Leaving out the pictures, retype the lines from the top of the listing through the line with "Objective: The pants" exactly.

Exercise data ▸
┏━━
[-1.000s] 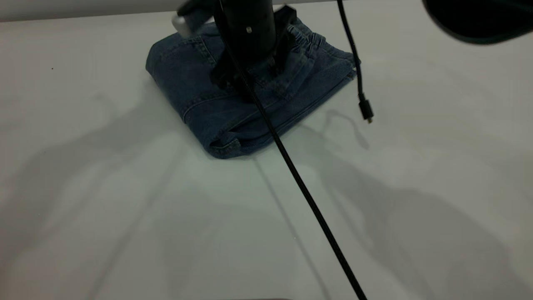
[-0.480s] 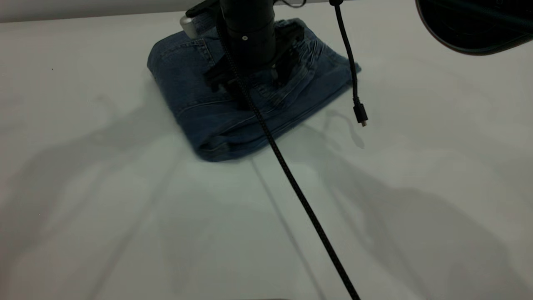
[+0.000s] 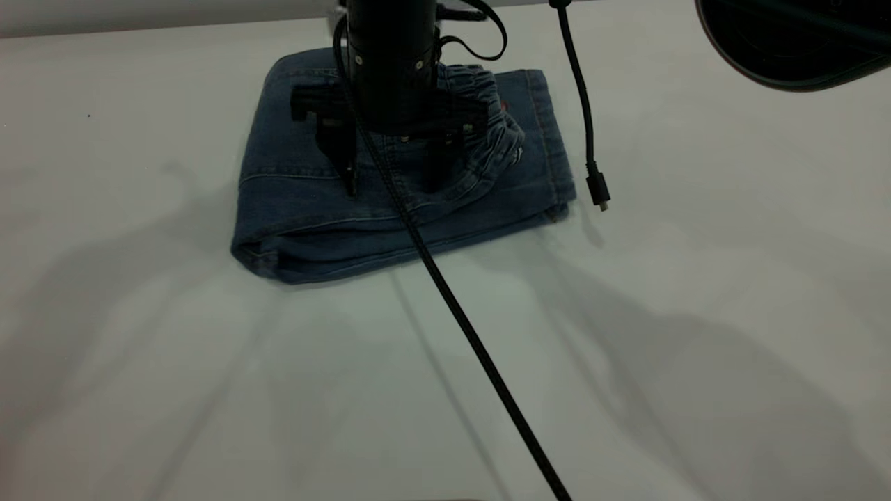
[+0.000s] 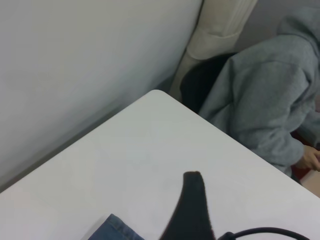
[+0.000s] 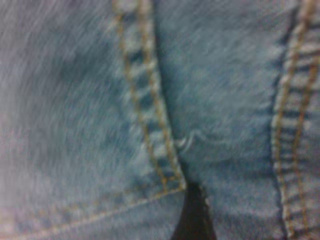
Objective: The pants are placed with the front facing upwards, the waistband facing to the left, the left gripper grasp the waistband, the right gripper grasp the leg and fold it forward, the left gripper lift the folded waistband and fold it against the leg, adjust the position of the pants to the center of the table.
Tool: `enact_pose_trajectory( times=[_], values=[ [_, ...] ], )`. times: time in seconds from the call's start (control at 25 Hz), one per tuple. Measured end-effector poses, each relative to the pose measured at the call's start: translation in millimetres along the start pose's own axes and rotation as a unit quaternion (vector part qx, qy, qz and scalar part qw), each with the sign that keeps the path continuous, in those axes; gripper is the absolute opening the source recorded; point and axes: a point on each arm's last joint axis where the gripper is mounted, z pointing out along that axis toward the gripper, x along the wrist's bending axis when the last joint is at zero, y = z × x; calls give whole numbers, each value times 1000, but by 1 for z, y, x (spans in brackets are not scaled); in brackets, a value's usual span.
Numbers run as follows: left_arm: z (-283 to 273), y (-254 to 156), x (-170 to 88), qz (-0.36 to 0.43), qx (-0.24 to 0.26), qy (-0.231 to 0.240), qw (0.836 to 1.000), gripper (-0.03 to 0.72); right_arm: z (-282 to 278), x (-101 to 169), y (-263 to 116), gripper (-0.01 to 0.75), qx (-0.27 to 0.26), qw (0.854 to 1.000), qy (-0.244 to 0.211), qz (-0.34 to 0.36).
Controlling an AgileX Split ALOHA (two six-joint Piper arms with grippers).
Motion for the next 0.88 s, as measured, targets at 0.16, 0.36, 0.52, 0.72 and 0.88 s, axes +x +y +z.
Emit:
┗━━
Response to the exercise ▸
[-1.000s] 
[-0.480s] 
[+0.000s] 
[+0.000s] 
[+0.000s] 
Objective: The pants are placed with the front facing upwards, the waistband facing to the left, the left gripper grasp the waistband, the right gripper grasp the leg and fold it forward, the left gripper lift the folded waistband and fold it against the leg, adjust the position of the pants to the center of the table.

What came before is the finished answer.